#### Exercise requirements:
An exact copy of all the records is the expected answer.

#### Records to use:

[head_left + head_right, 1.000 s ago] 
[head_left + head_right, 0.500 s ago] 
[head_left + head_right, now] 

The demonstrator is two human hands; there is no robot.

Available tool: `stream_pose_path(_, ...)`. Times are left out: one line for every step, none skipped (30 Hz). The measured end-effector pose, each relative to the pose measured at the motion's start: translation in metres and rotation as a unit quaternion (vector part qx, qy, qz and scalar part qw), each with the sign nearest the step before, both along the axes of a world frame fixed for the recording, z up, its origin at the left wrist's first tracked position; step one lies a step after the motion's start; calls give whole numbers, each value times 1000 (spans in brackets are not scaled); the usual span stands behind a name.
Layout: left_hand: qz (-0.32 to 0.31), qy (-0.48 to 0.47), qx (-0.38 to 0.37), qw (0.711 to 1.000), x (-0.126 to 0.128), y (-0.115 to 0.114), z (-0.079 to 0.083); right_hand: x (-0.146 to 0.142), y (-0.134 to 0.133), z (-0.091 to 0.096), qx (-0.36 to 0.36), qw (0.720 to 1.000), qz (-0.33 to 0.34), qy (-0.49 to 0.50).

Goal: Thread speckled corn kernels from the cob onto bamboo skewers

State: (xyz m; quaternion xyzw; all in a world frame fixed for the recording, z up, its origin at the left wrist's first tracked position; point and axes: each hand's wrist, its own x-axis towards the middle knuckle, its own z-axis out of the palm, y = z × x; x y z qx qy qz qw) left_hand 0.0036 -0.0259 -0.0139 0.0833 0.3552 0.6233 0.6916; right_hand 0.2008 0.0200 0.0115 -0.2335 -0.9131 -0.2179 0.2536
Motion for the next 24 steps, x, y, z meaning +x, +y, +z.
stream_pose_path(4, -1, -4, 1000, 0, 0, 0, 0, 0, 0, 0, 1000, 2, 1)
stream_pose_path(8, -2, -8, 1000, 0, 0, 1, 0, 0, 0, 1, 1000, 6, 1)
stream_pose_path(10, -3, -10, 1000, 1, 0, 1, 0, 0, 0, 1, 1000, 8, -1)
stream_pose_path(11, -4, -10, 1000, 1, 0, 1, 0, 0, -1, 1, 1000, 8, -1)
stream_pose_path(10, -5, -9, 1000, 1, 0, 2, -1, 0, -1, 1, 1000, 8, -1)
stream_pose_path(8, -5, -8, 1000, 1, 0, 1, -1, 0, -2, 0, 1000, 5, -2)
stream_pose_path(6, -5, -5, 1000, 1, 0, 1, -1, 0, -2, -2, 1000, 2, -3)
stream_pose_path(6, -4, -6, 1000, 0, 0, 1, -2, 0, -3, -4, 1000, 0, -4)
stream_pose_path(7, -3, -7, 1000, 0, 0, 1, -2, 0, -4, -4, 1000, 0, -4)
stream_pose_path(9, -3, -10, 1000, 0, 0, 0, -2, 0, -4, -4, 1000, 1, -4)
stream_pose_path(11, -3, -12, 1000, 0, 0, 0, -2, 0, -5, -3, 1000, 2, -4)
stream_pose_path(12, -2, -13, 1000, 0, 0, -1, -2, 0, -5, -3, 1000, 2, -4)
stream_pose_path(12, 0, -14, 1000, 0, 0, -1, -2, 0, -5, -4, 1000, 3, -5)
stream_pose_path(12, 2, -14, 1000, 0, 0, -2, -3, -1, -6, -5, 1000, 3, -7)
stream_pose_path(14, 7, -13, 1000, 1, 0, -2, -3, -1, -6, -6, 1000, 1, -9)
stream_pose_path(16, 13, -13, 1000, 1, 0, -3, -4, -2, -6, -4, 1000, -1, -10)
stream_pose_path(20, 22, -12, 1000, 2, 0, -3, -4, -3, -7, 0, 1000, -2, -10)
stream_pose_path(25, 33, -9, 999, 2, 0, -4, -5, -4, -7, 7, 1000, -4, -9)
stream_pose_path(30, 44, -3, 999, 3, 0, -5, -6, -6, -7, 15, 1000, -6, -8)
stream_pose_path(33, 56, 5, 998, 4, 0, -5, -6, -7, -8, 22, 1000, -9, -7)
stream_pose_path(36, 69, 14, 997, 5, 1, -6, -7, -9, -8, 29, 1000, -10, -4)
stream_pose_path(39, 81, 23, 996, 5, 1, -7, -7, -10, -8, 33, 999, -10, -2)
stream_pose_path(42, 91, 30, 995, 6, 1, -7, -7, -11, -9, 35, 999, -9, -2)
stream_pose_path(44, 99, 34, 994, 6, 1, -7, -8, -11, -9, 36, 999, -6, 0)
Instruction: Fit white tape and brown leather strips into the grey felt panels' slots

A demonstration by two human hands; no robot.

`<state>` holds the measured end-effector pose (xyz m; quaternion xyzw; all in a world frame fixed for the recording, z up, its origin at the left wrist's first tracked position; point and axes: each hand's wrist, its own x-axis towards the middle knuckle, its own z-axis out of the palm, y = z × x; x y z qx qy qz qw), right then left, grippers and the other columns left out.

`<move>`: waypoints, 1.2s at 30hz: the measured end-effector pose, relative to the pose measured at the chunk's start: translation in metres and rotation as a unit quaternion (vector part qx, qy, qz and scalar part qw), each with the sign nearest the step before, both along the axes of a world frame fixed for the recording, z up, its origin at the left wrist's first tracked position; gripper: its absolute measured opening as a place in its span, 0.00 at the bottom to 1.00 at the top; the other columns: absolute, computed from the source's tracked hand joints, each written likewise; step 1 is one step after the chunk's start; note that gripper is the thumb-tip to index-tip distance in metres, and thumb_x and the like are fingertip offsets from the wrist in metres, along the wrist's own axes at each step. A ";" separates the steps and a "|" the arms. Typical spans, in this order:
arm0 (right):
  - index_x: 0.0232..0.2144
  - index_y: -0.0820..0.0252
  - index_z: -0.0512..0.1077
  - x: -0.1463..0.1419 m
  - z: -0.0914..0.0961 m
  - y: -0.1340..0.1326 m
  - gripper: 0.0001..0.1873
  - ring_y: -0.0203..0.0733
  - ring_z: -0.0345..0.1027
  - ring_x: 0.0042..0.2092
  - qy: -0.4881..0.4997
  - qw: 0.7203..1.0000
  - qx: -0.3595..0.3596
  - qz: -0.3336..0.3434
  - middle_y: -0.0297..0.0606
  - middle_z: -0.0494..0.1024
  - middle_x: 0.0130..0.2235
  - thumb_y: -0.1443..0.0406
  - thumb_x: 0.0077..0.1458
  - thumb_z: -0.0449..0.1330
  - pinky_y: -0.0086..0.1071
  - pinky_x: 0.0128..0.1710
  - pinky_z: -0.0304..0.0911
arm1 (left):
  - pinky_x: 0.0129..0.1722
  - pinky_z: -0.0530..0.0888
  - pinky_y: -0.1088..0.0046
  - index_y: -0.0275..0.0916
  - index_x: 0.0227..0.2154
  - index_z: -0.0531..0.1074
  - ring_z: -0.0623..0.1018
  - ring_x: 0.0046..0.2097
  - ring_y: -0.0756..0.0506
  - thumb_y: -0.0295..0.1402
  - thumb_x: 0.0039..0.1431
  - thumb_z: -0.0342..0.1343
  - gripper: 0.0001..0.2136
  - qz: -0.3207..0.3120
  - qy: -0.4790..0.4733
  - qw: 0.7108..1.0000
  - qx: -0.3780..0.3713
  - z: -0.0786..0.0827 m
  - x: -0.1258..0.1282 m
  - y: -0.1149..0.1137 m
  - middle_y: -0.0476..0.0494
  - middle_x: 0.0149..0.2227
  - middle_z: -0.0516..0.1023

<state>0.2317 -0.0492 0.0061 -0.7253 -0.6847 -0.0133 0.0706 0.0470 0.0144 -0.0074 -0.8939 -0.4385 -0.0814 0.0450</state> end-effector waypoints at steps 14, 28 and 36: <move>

#### Answer space:
[head_left + head_right, 1.000 s ago] 
[head_left + head_right, 0.500 s ago] 
[head_left + head_right, now] 

The demonstrator is two human hands; there is no robot.

Available tool: `stream_pose_path(_, ...)`. Times are left out: one line for every step, none skipped (30 Hz). The measured end-effector pose, each relative to the pose measured at the motion's start: translation in metres and rotation as a unit quaternion (vector part qx, qy, qz and scalar part qw), each with the sign nearest the step before, both along the axes of a world frame fixed for the recording, z up, its origin at the left wrist's first tracked position; step one lies a step after the motion's start; calls give whole numbers, each value times 1000 (spans in brackets are not scaled); the usual span stands behind a name.
Layout: left_hand: qz (-0.32 to 0.31), qy (-0.48 to 0.47), qx (-0.38 to 0.37), qw (0.711 to 1.000), x (-0.126 to 0.128), y (-0.115 to 0.114), z (-0.079 to 0.083); right_hand: x (-0.146 to 0.142), y (-0.134 to 0.133), z (-0.091 to 0.096), qx (-0.36 to 0.36), qw (0.720 to 1.000), qz (-0.33 to 0.34), qy (-0.49 to 0.50).

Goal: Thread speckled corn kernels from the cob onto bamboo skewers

State: (xyz m; quaternion xyzw; all in a world frame fixed for the recording, z up, its origin at the left wrist's first tracked position; point and axes: each hand's wrist, its own x-axis towards the middle knuckle, its own z-axis out of the palm, y = z × x; x y z qx qy qz qw) left_hand 0.0036 -0.0259 -0.0139 0.0833 0.3552 0.6233 0.6916; right_hand 0.2008 0.0200 0.0115 -0.2335 -0.9131 -0.2179 0.2536
Motion for the next 24 steps, x, y, z meaning +x, +y, +z.
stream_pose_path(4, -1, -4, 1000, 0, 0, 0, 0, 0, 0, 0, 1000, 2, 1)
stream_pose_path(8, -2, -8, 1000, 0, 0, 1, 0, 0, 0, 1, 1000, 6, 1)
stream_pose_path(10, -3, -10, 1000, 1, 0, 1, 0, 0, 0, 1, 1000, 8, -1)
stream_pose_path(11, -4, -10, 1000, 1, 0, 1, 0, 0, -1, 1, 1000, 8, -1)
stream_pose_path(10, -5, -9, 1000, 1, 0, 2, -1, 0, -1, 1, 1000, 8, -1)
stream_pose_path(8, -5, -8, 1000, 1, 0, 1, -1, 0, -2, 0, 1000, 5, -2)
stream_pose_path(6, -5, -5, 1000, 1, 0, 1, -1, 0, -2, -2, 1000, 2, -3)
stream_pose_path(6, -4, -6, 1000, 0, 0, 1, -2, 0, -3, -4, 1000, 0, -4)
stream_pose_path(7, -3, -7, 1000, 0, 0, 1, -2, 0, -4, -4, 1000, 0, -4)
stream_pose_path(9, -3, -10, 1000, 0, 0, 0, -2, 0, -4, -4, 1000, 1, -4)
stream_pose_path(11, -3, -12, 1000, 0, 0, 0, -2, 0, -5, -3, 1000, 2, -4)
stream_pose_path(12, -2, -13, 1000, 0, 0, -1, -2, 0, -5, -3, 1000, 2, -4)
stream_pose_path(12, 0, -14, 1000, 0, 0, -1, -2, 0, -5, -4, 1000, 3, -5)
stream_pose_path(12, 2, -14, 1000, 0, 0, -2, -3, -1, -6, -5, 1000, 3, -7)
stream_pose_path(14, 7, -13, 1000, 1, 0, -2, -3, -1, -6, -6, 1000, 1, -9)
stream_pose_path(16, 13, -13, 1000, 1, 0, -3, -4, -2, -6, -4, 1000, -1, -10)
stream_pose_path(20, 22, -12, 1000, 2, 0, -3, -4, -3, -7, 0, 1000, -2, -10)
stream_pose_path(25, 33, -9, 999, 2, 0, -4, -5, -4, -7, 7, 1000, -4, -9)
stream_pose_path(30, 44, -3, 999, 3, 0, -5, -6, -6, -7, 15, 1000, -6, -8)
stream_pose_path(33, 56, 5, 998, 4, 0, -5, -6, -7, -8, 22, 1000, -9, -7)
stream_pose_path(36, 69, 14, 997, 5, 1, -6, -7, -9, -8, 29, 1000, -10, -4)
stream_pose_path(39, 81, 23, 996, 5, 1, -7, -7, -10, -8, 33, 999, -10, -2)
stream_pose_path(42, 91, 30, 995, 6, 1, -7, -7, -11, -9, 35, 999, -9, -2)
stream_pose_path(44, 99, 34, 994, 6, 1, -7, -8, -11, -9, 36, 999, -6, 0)
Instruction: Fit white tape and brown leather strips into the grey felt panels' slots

A demonstration by two human hands; no robot.

`<state>` holds the measured end-effector pose (xyz m; quaternion xyzw; all in a world frame fixed for the recording, z up, its origin at the left wrist's first tracked position; point and axes: each hand's wrist, its own x-axis towards the middle knuckle, its own z-axis out of the palm, y = z × x; x y z qx qy qz qw), right then left, grippers and the other columns left out.

`<move>`: waypoints, 1.2s at 30hz: the measured end-effector pose, relative to the pose measured at the chunk's start: translation in metres and rotation as a unit quaternion (vector part qx, qy, qz and scalar part qw), each with the sign nearest the step before, both along the axes of a world frame fixed for the recording, z up, its origin at the left wrist's first tracked position; gripper: its absolute measured opening as a place in its span, 0.00 at the bottom to 1.00 at the top; the other columns: absolute, computed from the source's tracked hand joints, each written likewise; step 1 is one step after the chunk's start; note that gripper is the thumb-tip to index-tip distance in metres, and thumb_x and the like are fingertip offsets from the wrist in metres, along the wrist's own axes at each step. A ";" separates the steps and a "|" the arms. Typical spans, in this order:
arm0 (right):
  - index_x: 0.0232..0.2144
  - index_y: -0.0820..0.0252
  - index_z: -0.0512..0.1077
  - x: -0.1463..0.1419 m
  - z: -0.0914..0.0961 m
  - y: -0.1340..0.1326 m
  - gripper: 0.0001..0.1873
  - ring_y: -0.0203..0.0733
  - ring_z: -0.0345..0.1027
  - ring_x: 0.0042..0.2092
  - qy: -0.4881..0.4997
  - qw: 0.7203..1.0000
  - qx: -0.3595..0.3596
  - qz: -0.3336..0.3434
  - middle_y: -0.0297..0.0606
  - middle_z: -0.0494..0.1024
  - middle_x: 0.0130..0.2235
  - thumb_y: -0.1443..0.0406
  - thumb_x: 0.0077..0.1458
  - thumb_z: -0.0449..0.1330
  - pinky_y: -0.0086..0.1071
  - pinky_x: 0.0128..0.1710
  - pinky_z: -0.0304..0.0911
arm1 (left):
  - pinky_x: 0.0129..0.1722
  - pinky_z: -0.0530..0.0888
  - pinky_y: -0.1088..0.0046
  - index_y: -0.0275..0.0916
  - index_x: 0.0227..0.2154
  - index_z: -0.0531..0.1074
  - ring_z: -0.0623..0.1018
  - ring_x: 0.0046..0.2097
  - ring_y: -0.0756..0.0506
  - thumb_y: -0.0295..0.1402
  - thumb_x: 0.0039..0.1431
  - thumb_z: -0.0342..0.1343
  - gripper: 0.0001..0.2136
  - qz: -0.3207..0.3120
  - qy: -0.4790..0.4733
  - qw: 0.7108..1.0000
  - qx: -0.3780..0.3713
  - z: -0.0786..0.0827 m
  - x: -0.1258..0.1282 m
  - y: -0.1149..0.1137 m
  - middle_y: -0.0476..0.0494
  - middle_x: 0.0149..0.2227
  - middle_z: -0.0516..0.1023

<state>0.2317 -0.0492 0.0061 -0.7253 -0.6847 -0.0133 0.0706 0.0470 0.0144 -0.0074 -0.8939 -0.4385 -0.0814 0.0450</state> end-effector waypoints at steps 14, 28 and 36: <move>

For this exercise, nothing further remains to be done.